▶ _Task prompt_: Print the records below exactly, with no pictures.

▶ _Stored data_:
++++++++++++++++++++
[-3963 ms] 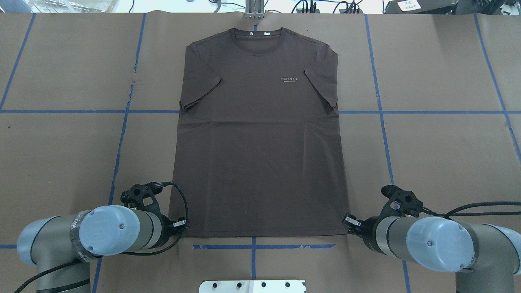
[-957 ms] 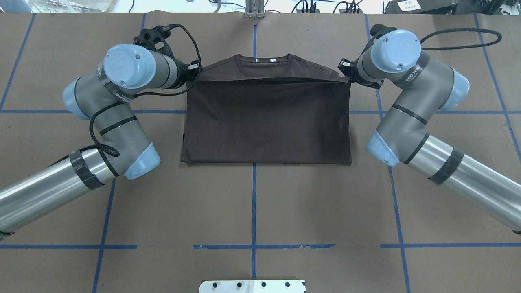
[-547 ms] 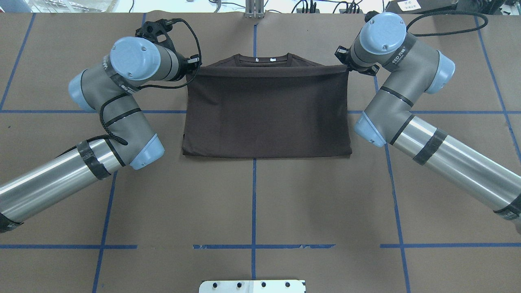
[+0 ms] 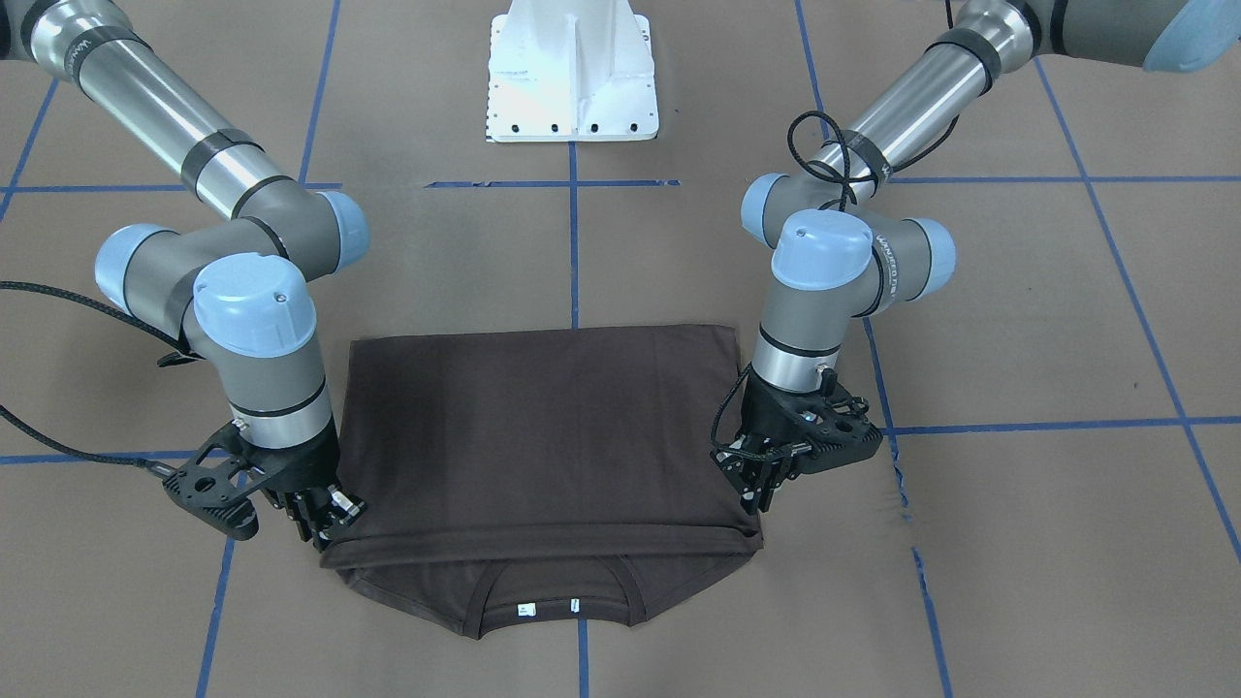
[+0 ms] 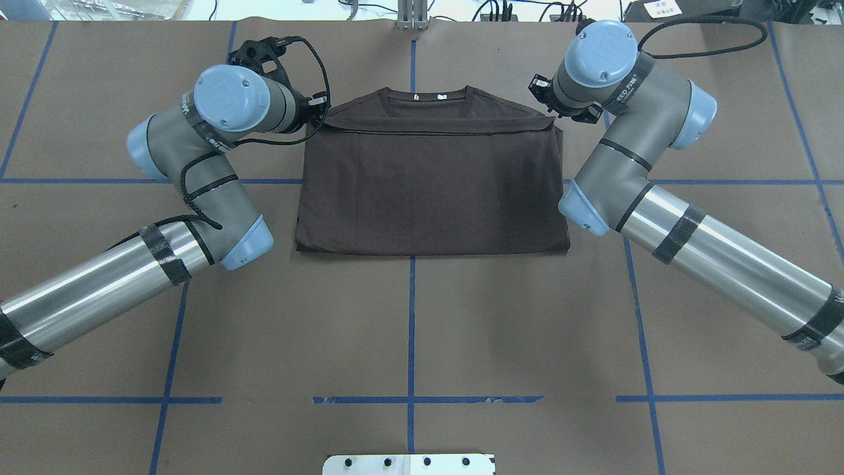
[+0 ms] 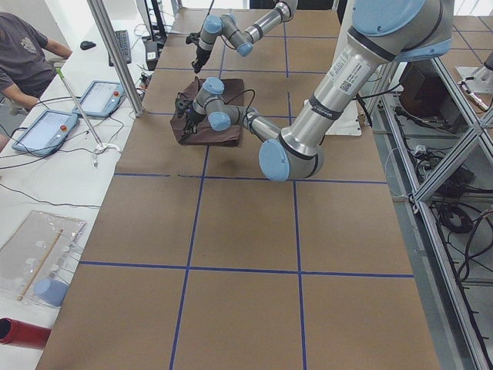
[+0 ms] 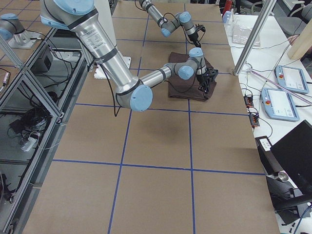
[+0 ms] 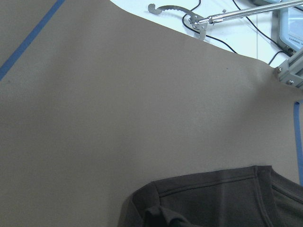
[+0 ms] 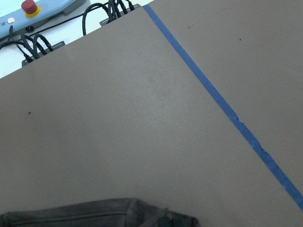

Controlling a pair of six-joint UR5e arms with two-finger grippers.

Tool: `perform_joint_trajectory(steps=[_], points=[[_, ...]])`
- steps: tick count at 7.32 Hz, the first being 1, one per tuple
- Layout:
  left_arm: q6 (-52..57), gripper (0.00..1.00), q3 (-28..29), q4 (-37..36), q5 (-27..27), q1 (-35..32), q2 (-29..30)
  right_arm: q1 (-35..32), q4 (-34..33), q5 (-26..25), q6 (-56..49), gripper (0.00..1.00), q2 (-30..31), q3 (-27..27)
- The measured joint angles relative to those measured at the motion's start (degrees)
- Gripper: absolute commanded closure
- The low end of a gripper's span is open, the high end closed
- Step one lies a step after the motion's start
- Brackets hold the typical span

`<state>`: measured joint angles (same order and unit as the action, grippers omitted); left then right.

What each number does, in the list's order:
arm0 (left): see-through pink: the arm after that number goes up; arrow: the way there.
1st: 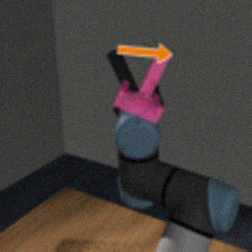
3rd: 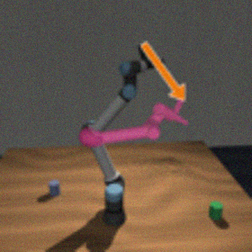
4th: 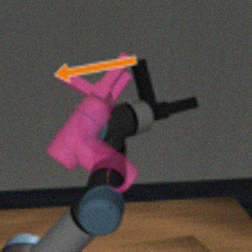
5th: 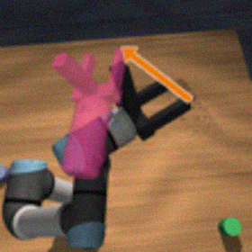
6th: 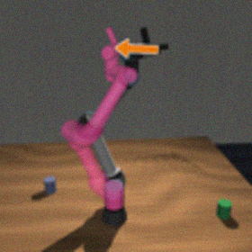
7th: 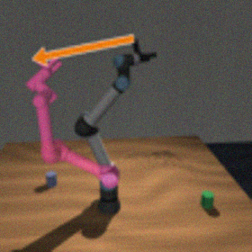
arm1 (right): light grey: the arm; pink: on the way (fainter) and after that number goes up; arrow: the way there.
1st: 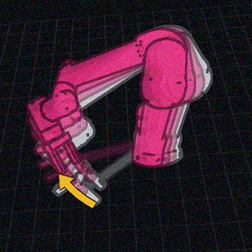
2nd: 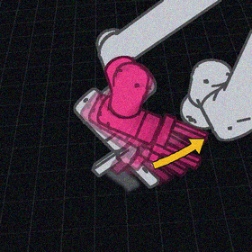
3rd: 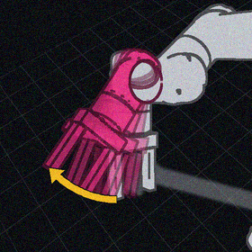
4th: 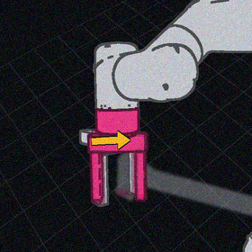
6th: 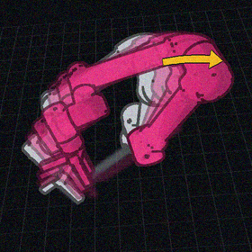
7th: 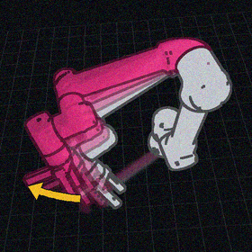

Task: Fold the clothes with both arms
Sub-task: 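Release the hem at the collar and move the right gripper to the folded shirt's side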

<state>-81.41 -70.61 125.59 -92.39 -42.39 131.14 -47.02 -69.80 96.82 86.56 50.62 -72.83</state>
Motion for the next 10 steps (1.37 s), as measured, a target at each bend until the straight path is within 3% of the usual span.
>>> perform_joint_trajectory(steps=[2,3,5,10], points=[[1.65,0.59,-3.85,0.82,-0.51,-0.18,-3.40,-0.33,2.30,0.91,0.32,0.52,0.79,-0.90],[2.05,0.57,-7.89,0.89,-1.27,-0.26,-5.77,-0.02,3.11,2.45,0.70,0.46,3.31,-4.14],[1.92,0.57,-12.40,1.21,-4.72,-0.32,-8.46,2.85,3.60,4.73,2.66,0.43,12.74,-14.73],[1.19,0.56,-13.87,1.31,-5.73,-0.02,-8.96,10.96,4.23,4.45,11.03,0.37,24.84,-25.69]])
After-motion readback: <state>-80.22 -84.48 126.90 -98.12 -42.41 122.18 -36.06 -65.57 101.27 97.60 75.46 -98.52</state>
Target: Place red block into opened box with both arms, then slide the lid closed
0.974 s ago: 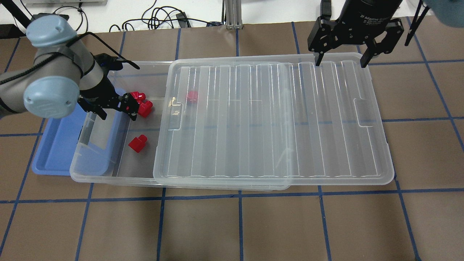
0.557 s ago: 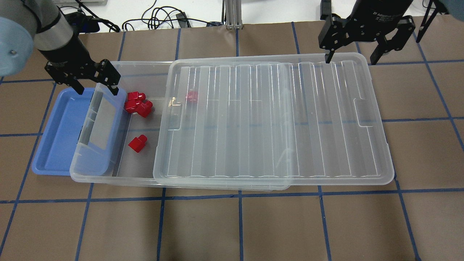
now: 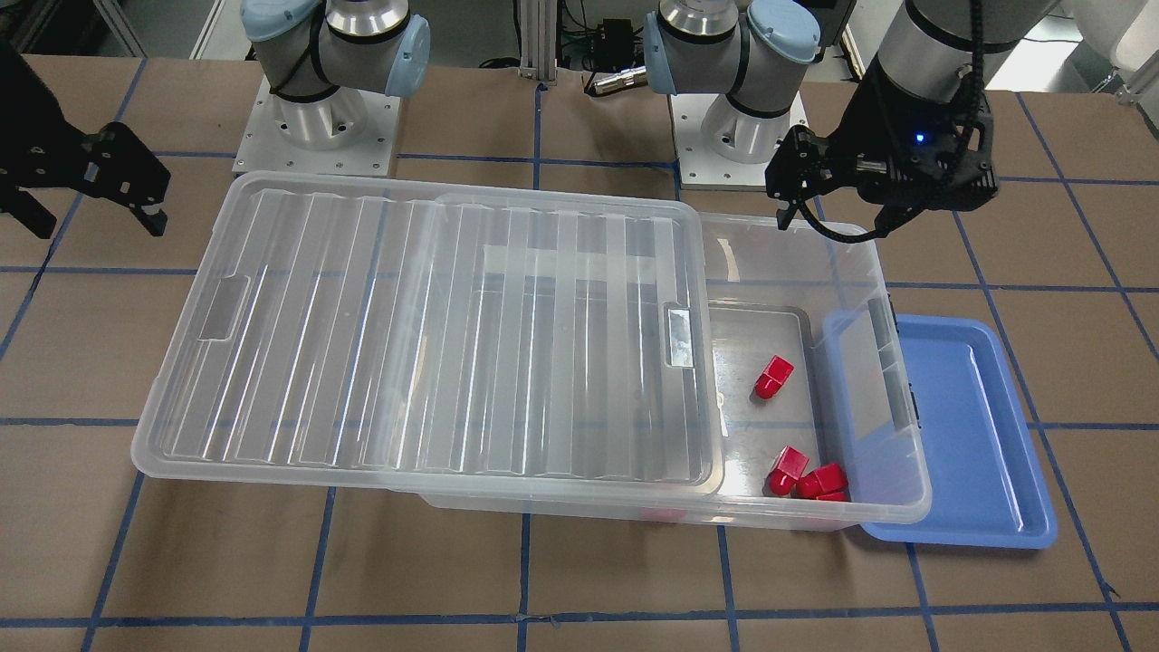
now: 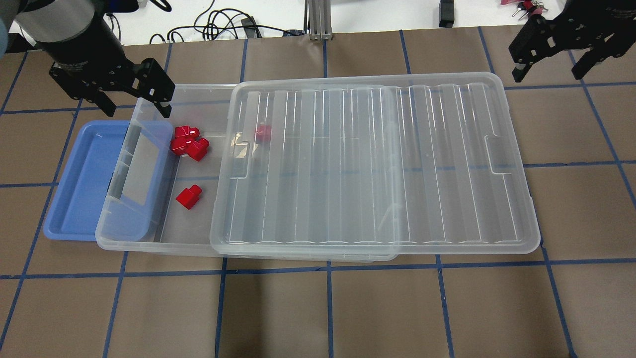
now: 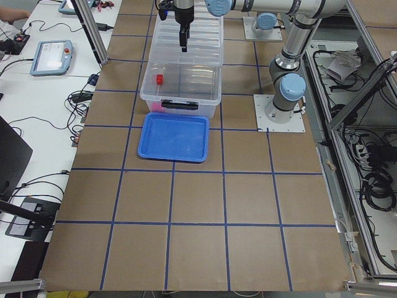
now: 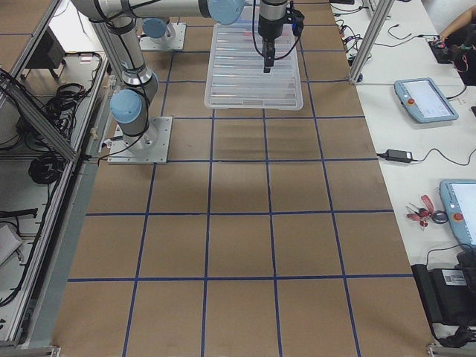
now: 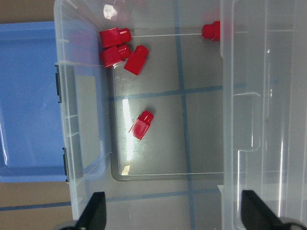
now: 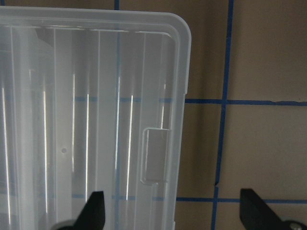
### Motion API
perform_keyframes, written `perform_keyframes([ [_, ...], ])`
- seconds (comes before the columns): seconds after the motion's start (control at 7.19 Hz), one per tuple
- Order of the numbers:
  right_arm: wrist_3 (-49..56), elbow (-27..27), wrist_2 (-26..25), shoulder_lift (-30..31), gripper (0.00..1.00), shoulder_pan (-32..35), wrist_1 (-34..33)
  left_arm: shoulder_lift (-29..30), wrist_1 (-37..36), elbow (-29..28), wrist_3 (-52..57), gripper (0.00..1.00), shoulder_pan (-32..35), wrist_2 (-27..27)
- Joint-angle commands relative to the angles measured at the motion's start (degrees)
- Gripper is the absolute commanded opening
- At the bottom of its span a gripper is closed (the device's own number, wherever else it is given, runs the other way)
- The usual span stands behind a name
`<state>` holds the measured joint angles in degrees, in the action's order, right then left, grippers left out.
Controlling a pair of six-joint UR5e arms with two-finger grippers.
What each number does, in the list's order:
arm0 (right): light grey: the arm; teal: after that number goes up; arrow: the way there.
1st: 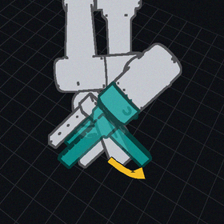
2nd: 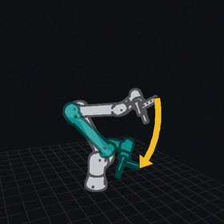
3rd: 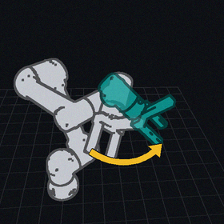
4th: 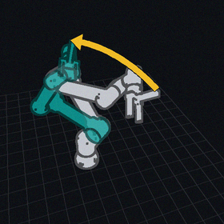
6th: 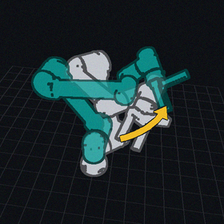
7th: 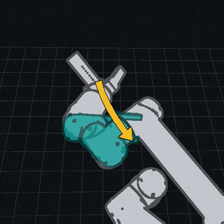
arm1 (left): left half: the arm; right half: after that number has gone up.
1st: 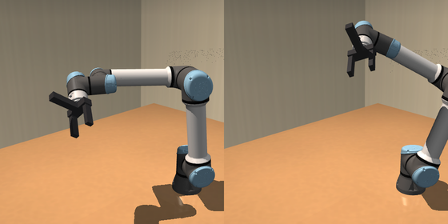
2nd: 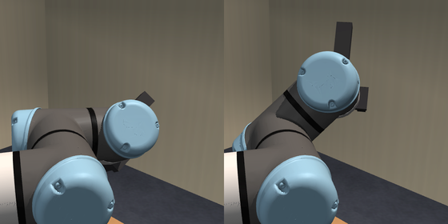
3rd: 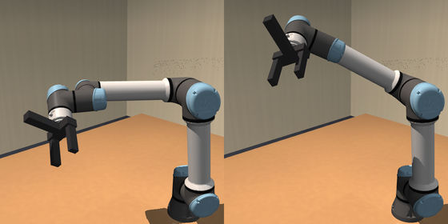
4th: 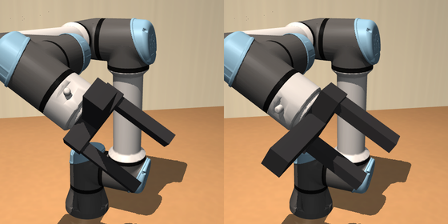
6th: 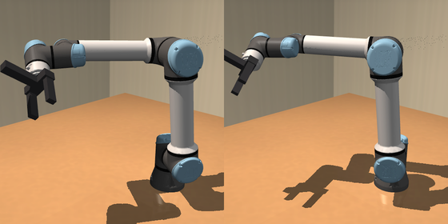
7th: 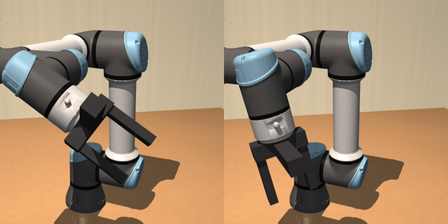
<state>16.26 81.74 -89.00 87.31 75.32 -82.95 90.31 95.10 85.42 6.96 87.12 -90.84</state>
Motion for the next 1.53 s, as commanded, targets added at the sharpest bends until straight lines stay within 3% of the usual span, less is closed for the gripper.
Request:
perform_keyframes([
  [0.0, 2.9, 7.3, 0.0, 0.2, 1.0, -6.5, -3.7, -0.7, 0.4, 1.0, -1.5, 1.0, 1.7, -0.2],
  [0.56, 3.0, 22.1, -3.6, 0.2, 1.0, -6.9, -19.0, -1.8, 1.5, 1.5, -0.2, 1.0, 0.3, -0.5],
  [1.39, 1.1, 24.3, -0.3, -0.6, 1.0, -6.2, -21.5, -1.9, 1.3, 2.6, 0.4, 1.0, 0.1, -0.6],
])
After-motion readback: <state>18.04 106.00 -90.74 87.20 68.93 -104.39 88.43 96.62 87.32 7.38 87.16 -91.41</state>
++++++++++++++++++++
▶ _Solution for this problem_:
[-3963 ms] 
[-957 ms] 
[-547 ms] 
[+0 ms] 
[+0 ms] 
[+0 ms] 
[+0 ms] 
[+0 ms] 
[+0 ms] 

Controlling a pair of six-joint UR5e arms with two-finger grippers.

Tool: `perform_joint_trajectory(steps=[_], points=[[_, ...]])`
- steps: tick count at 7.32 Hz, the first being 1, one per tuple
- Layout:
  left_arm: q6 (-52..57), gripper (0.00..1.00), q3 (-28..29), q4 (-37..36), q5 (-27..27), q1 (-35..32), q2 (-29..30)
  right_arm: q1 (-35..32), q4 (-34..33), q5 (-26..25), q6 (-56..49), gripper (0.00..1.00), q2 (-30..31), q3 (-27..27)
- The measured joint angles relative to those measured at the motion's start (degrees)
- Gripper: absolute commanded closure
- The low end of a gripper's span is open, the high end closed
- Step one lies a step after the motion's start
- Brackets hold the typical span

`<state>`: measured joint angles (same order and unit as the action, grippers omitted); left then right.

What each number does, in the list's order:
arm0 (left): see-through pink: the arm after that number goes up; arrow: the way there.
1st: 
3rd: 
4th: 
5th: 
6th: 
7th: 
arm1 (right): light grey: the arm; pink: on the way (fainter) and after that number goes up; arrow: the way there.
1st: 
2nd: 
3rd: 
4th: 
6th: 
7th: 

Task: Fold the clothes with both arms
Sub-task: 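Release the hem at the collar and move the right gripper to the folded shirt's side
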
<state>-81.41 -70.61 125.59 -92.39 -42.39 131.14 -47.02 -69.80 96.82 86.56 50.62 -72.83</state>
Motion for the next 10 steps (1.37 s), as measured, a target at each bend until the straight path is within 3% of the usual span.
>>> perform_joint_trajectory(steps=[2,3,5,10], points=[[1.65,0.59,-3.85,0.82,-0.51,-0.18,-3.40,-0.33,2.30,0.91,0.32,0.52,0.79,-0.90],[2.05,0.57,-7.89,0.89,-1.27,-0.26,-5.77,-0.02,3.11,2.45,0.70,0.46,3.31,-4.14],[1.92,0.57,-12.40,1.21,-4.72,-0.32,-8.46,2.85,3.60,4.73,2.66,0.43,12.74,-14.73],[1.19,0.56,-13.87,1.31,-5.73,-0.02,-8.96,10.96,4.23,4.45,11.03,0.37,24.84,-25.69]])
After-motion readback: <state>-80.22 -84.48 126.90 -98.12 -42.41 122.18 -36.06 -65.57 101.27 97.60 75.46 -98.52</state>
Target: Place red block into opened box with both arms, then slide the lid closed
0.974 s ago: 
0.557 s ago: 
now: 
now: 
now: 
now: 
now: 
now: 
### Motion API
perform_keyframes, written `perform_keyframes([ [_, ...], ])`
- seconds (comes before the columns): seconds after the motion's start (control at 7.19 Hz), one per tuple
- Order of the numbers:
  right_arm: wrist_3 (-49..56), elbow (-27..27), wrist_2 (-26..25), shoulder_lift (-30..31), gripper (0.00..1.00), shoulder_pan (-32..35), wrist_1 (-34..33)
  left_arm: shoulder_lift (-29..30), wrist_1 (-37..36), elbow (-29..28), wrist_3 (-52..57), gripper (0.00..1.00), shoulder_pan (-32..35), wrist_2 (-27..27)
- Joint-angle commands relative to the angles measured at the motion's start (degrees)
- Gripper is the absolute commanded opening
- At the bottom of its span a gripper is closed (the device's own number, wherever else it is given, runs the other way)
- The usual span stands behind a name
`<state>` holds the measured joint angles in degrees, in the action's order, right then left, grippers left out.
Controlling a pair of six-joint UR5e arms with two-finger grippers.
What each number does, in the list's order:
arm0 (right): light grey: the arm; teal: after that number goes up; arrow: the way there.
1st: 
2nd: 
3rd: 
4th: 
6th: 
7th: 
arm1 (left): left half: the arm; right half: after that number has gone up.
1st: 
2nd: 
3rd: 
4th: 
6th: 
7th: 
<state>16.26 81.74 -89.00 87.31 75.32 -82.95 90.31 95.10 85.42 6.96 87.12 -90.84</state>
Motion for the next 1.53 s, as commanded, targets added at the sharpest bends until straight lines stay within 3% of the usual span, less is closed for the gripper.
Request:
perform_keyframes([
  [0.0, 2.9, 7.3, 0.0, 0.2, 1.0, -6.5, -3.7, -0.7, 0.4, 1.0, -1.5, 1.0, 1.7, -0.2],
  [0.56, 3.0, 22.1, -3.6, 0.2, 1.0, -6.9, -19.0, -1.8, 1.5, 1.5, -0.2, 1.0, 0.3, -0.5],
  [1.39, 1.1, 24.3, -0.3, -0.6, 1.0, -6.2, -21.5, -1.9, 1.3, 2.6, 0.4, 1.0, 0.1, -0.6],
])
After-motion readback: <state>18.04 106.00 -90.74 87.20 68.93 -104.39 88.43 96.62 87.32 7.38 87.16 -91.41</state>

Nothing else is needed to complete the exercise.